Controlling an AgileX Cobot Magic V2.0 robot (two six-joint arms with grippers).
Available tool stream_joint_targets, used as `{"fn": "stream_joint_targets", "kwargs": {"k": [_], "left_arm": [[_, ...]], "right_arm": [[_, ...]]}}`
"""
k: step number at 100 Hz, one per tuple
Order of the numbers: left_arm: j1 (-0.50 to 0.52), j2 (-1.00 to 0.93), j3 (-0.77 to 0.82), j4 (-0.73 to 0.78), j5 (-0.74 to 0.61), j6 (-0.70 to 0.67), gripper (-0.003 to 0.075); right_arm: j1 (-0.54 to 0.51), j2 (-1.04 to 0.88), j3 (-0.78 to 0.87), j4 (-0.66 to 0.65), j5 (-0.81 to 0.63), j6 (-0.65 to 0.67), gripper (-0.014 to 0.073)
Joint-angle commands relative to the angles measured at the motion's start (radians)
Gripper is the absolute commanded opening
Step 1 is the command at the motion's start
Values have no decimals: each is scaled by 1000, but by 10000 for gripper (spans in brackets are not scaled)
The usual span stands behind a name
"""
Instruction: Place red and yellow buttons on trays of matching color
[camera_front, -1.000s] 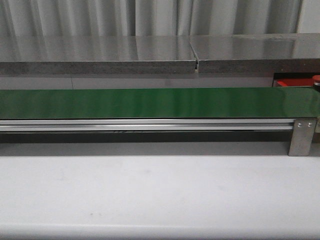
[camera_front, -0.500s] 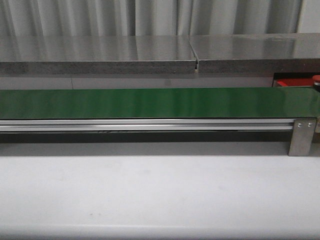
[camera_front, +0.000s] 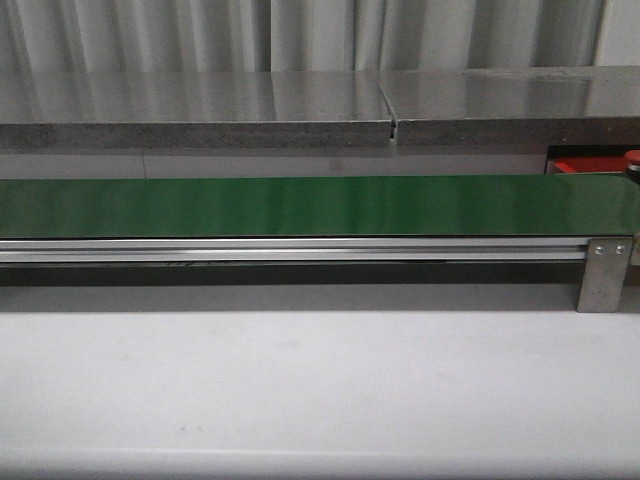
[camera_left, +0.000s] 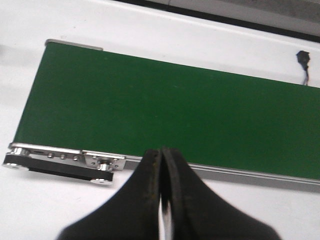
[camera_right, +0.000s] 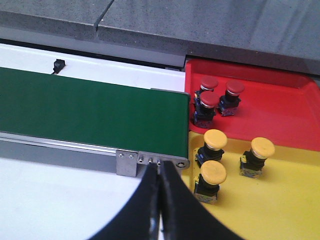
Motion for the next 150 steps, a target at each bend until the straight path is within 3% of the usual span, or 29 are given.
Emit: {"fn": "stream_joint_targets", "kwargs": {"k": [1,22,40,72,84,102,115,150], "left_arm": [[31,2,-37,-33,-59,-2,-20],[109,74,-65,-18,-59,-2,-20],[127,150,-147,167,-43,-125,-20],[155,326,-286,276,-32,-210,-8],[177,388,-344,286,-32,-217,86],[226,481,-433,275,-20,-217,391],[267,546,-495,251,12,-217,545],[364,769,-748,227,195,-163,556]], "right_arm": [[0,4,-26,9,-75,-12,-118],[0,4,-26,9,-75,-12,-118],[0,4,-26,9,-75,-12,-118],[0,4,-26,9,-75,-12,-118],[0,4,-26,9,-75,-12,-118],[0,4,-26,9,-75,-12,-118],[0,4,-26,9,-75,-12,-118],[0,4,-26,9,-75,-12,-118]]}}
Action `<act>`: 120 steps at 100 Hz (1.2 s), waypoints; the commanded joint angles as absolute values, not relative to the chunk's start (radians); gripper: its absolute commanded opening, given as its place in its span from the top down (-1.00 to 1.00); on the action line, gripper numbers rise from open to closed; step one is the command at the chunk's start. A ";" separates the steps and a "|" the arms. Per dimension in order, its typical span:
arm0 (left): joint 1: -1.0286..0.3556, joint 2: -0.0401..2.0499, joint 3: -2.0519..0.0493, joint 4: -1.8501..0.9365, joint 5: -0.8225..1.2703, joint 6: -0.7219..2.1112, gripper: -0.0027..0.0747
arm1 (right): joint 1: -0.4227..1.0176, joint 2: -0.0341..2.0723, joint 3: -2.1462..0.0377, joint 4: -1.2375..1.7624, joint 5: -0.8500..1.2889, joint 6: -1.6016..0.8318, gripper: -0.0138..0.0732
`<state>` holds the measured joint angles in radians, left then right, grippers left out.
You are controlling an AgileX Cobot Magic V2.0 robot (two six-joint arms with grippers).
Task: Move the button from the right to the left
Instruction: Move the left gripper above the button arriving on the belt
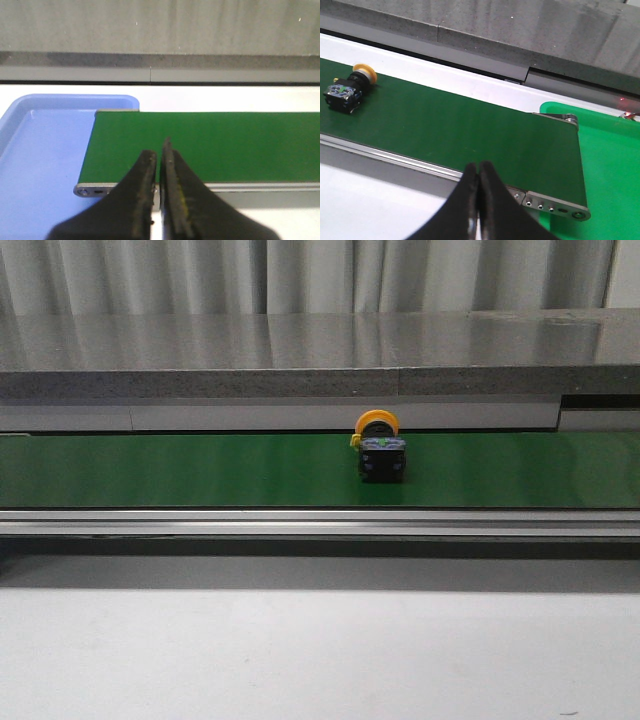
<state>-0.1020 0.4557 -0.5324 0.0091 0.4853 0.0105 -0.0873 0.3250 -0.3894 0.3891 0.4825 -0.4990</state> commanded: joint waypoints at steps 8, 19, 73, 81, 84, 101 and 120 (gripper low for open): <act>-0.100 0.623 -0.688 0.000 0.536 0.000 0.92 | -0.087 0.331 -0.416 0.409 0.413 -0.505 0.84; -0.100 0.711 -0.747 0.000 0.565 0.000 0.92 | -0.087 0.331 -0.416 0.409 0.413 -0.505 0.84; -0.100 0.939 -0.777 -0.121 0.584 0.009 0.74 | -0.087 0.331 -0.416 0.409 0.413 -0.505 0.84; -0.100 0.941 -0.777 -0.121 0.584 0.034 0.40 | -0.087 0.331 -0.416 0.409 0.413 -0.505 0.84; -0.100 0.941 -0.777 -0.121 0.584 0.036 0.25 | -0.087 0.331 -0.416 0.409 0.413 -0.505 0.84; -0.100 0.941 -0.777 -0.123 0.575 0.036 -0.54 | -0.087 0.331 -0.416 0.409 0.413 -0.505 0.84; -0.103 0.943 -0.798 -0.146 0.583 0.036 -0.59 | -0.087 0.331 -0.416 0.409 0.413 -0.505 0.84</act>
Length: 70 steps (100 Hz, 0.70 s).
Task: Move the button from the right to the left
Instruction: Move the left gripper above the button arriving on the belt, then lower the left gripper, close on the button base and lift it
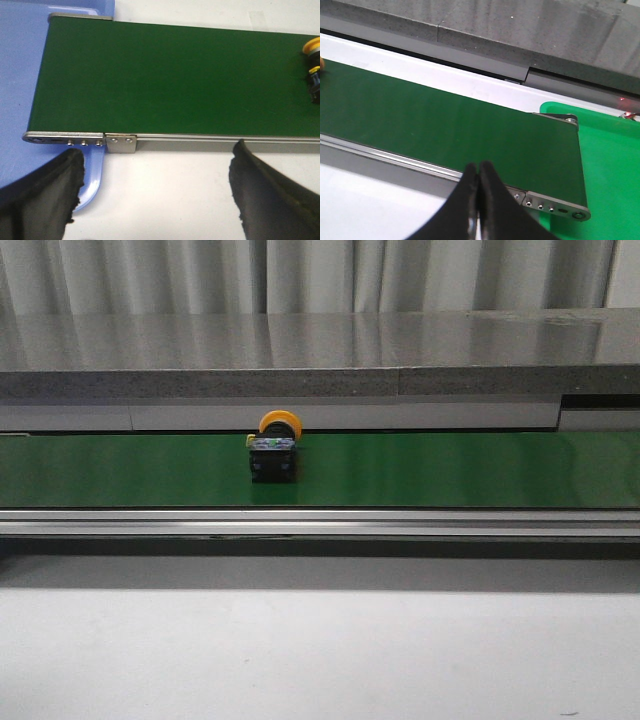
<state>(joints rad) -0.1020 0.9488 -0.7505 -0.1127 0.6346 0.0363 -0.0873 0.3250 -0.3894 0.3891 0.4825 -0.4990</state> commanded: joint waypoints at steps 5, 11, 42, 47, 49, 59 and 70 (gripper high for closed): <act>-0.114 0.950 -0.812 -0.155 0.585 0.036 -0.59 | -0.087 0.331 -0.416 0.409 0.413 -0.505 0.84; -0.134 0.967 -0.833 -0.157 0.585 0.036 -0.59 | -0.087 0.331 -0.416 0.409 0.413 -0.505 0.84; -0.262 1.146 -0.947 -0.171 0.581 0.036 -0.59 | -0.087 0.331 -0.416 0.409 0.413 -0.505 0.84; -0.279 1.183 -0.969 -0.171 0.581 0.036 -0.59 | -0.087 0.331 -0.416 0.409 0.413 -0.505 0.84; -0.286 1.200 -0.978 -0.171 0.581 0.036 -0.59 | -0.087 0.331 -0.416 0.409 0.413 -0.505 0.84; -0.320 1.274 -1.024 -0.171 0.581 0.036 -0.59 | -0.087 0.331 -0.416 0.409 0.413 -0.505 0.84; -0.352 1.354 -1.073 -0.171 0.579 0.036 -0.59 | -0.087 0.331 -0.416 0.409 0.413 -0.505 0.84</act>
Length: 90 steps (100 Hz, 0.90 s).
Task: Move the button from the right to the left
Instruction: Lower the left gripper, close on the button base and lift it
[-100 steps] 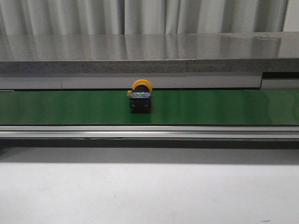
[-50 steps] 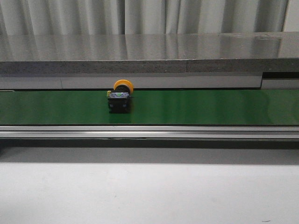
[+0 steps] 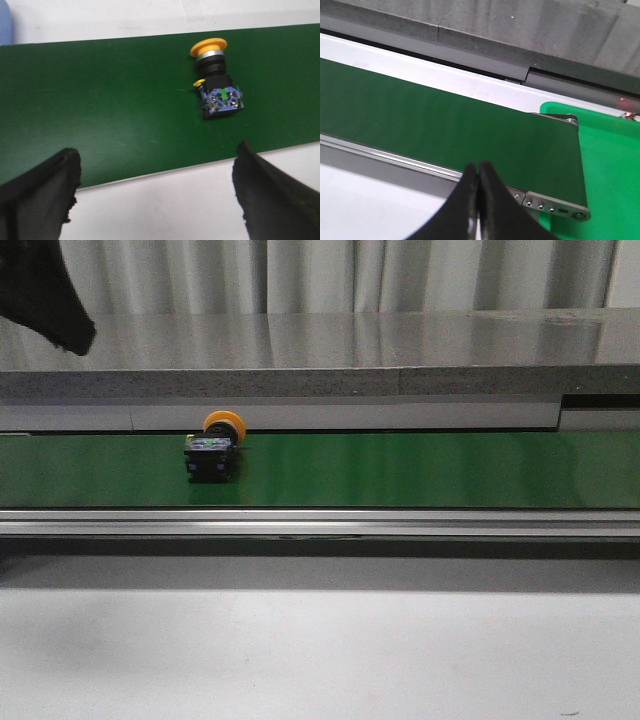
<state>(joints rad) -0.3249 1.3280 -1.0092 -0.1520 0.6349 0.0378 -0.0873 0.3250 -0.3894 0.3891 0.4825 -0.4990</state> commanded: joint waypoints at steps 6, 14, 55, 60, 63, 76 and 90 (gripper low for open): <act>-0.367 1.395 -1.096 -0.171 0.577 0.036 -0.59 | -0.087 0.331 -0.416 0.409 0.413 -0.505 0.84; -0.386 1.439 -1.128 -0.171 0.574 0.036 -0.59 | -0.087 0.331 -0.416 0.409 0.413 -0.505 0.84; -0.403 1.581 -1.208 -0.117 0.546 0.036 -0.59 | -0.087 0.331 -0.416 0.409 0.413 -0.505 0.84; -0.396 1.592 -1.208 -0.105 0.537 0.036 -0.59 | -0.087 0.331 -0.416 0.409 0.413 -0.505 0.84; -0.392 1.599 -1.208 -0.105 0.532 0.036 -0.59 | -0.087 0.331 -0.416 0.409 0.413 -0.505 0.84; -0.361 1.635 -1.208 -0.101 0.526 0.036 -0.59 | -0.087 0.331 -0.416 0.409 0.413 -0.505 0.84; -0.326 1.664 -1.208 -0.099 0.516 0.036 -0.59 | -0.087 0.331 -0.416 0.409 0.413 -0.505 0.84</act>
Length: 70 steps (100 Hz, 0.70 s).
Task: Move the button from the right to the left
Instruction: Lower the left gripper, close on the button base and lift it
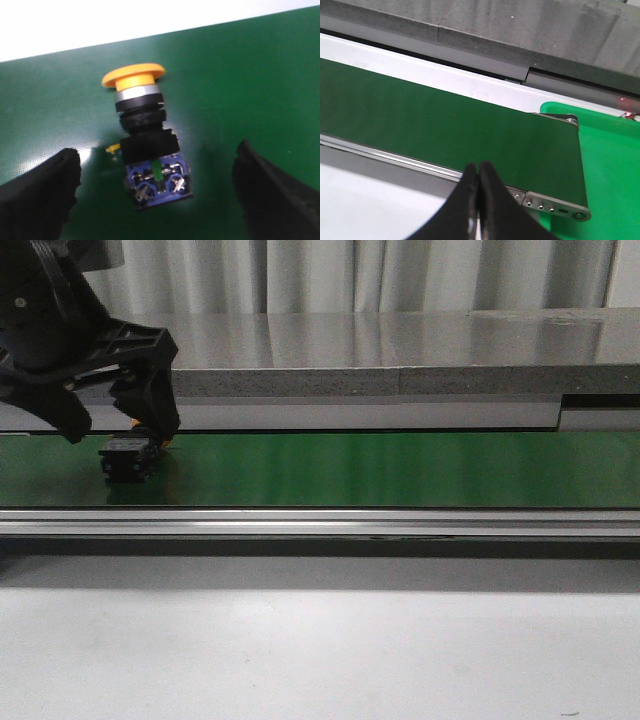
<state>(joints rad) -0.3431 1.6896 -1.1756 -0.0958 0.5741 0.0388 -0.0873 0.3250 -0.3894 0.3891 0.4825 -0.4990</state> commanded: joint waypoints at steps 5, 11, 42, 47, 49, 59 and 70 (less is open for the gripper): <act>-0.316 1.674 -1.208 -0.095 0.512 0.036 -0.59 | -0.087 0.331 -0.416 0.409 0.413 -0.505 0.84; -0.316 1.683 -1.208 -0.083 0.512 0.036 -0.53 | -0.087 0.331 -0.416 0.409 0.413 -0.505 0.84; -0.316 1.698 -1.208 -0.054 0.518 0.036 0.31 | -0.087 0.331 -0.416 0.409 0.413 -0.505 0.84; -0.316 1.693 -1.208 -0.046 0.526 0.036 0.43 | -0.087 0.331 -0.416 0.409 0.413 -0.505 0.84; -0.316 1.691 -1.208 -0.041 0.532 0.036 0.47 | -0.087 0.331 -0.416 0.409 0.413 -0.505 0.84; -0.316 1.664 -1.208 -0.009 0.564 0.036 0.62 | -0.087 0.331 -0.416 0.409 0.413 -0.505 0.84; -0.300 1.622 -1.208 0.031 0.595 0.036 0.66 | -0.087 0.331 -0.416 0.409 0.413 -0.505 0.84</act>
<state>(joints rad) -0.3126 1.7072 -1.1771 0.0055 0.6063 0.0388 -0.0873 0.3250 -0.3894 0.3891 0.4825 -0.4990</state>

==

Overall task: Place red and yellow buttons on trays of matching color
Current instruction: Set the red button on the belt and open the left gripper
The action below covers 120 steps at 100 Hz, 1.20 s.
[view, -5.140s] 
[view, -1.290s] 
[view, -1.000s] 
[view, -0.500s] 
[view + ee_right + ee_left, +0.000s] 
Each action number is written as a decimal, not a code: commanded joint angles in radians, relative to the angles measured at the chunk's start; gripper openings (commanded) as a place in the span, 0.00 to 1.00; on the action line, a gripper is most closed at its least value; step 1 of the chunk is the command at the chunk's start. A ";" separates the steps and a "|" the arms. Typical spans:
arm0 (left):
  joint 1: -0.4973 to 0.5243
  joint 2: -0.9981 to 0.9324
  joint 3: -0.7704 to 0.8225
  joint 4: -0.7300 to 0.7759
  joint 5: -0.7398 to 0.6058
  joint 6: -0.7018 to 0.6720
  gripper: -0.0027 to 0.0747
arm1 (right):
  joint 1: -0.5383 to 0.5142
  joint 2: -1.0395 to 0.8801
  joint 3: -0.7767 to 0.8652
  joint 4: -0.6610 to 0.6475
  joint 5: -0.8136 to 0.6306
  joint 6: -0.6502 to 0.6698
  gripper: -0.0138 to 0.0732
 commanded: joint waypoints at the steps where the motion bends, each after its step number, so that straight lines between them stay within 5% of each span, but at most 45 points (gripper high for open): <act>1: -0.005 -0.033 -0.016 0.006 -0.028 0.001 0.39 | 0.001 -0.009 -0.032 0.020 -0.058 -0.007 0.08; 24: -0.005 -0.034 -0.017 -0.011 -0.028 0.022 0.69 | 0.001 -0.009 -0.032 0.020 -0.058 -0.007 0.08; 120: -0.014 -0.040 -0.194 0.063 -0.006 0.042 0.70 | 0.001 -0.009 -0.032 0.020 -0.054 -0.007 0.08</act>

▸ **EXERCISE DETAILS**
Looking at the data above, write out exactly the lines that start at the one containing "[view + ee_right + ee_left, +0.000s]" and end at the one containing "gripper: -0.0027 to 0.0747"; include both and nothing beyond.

▸ **FINISHED TASK**
[view + ee_right + ee_left, +0.000s] 
Each action number is written as a decimal, not a code: commanded joint angles in radians, relative to the angles measured at the chunk's start; gripper openings (commanded) as a place in the span, 0.00 to 1.00; on the action line, a gripper is most closed at its least value; step 1 of the chunk is the command at the chunk's start. A ";" separates the steps and a "|" the arms. Typical spans:
arm0 (left):
  joint 1: -0.4973 to 0.5243
  joint 2: -0.9981 to 0.9324
  joint 3: -0.7704 to 0.8225
  joint 4: -0.7300 to 0.7759
  joint 5: -0.7398 to 0.6058
  joint 6: -0.7018 to 0.6720
  gripper: -0.0027 to 0.0747

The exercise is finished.